Design, synthesis, and conformation of a model peptide of endothelin with cystine-stabilized alpha-helix motif.

A model 16-peptide of endothelin-1 (MET-1), which has the minimized sequence homology to the corresponding part of endothelin-1 (ET-1), was designed to confirm the cystine-stabilized alpha-helix motif. The model structure consists of an extended structure, a beta-turn part, and an alpha-helix structure that is stabilized by two disulfide bonds. The alpha-helix segment was designed to emphasize the amphiphilic nature. In order to combine the extended structure and the alpha-helix segment, a D-Ala-Pro sequence was selected to fix the beta-turn.
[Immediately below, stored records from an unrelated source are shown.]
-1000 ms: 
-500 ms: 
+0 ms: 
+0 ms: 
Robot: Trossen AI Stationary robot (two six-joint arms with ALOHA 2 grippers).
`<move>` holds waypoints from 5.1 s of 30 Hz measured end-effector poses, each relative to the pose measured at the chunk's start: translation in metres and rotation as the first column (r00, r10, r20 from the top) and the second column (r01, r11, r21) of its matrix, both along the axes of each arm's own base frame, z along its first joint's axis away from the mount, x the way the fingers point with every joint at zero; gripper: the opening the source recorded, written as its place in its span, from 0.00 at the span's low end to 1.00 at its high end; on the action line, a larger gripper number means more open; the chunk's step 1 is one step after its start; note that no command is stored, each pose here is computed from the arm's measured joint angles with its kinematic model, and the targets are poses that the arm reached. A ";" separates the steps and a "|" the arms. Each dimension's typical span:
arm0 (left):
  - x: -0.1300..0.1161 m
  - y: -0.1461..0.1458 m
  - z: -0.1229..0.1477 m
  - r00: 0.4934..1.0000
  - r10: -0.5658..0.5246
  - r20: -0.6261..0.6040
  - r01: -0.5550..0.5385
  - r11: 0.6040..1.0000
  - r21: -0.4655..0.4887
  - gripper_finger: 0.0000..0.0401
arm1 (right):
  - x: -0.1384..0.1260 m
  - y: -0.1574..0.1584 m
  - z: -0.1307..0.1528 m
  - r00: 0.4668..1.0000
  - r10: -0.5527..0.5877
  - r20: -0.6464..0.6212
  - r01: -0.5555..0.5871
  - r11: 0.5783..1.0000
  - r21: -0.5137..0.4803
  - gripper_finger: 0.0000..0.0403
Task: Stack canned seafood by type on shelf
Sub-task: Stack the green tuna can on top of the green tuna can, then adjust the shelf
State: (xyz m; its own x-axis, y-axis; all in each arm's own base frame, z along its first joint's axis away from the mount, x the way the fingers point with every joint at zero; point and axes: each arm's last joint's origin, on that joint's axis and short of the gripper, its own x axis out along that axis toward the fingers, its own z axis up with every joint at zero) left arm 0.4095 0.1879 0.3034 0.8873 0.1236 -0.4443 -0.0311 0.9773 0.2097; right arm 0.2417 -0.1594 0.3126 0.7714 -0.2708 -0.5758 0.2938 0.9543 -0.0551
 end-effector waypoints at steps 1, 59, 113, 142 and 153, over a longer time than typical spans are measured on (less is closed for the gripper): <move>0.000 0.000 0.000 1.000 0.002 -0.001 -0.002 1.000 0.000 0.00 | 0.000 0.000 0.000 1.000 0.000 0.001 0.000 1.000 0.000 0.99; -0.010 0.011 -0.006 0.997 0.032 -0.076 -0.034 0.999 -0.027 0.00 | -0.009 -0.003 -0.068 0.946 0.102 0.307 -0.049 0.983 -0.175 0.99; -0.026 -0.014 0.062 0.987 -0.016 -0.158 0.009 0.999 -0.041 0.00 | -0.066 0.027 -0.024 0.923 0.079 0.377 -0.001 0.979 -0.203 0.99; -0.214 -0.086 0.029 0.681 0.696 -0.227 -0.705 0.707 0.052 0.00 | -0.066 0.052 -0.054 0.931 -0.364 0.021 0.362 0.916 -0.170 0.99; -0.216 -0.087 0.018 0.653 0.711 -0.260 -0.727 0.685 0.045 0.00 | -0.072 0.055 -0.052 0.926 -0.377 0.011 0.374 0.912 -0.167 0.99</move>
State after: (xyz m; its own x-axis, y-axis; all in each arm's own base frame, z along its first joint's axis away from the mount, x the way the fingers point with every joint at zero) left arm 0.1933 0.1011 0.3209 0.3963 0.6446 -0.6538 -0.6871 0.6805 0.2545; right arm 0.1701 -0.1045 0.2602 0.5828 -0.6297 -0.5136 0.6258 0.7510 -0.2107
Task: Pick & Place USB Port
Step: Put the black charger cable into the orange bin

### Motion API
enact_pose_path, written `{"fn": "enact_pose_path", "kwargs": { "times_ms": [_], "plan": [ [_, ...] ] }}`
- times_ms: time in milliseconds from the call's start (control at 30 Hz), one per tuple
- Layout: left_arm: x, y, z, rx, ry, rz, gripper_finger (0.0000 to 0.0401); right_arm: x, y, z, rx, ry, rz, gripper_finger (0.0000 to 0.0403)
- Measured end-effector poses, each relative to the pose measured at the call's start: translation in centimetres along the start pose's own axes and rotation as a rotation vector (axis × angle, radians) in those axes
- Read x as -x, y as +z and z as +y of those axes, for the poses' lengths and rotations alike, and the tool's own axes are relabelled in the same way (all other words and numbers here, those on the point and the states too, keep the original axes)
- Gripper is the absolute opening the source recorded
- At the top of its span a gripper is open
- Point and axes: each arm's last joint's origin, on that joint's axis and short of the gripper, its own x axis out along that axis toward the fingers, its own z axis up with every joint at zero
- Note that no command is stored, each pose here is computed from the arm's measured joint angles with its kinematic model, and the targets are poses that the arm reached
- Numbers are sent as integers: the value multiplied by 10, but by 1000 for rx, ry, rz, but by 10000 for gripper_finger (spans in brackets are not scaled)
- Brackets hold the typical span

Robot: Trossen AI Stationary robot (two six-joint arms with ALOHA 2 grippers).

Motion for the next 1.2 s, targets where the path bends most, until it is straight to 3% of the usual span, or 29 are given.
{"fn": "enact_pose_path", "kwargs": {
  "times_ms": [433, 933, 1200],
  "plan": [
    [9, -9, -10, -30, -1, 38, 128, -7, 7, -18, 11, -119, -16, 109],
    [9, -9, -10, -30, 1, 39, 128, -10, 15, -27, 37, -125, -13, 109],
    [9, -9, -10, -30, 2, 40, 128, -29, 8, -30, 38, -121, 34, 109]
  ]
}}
The model endothelin 16-peptide amide was synthesized by solid-phase synthesis on a 4-methylbenzhydrylamine resin. Its conformation was examined by CD and two-dimensional (2D) 1H-nmr measurements. MET-1 showed similar CD patterns to ET-1 in both buffer and 50% aqueous trifluoroethanol solution. The 2D nmr experiments in 50% aqueous ethylene glycol revealed that MET-1 closely resembles the conformation of ET-1 with an extended structure, an alpha-helix, and a beta-turn unit in the same position of the sequence. Furthermore, model peptides without disulfide bond(s) could not assume a stable structure in aqueous solution, while they did have similar alpha-helical content in 50% trifluoroethanol with MET-1. When the two disulfide bridges were simultaneously formed, the peptide with the correct disulfide bonds (MET-1) was obtained in threefold excess to the isomer (apamin type, MET-2). These findings obtained by the modeling of ET-1 showed an important role for the stabilization of peptide conformation with disulfide bonds.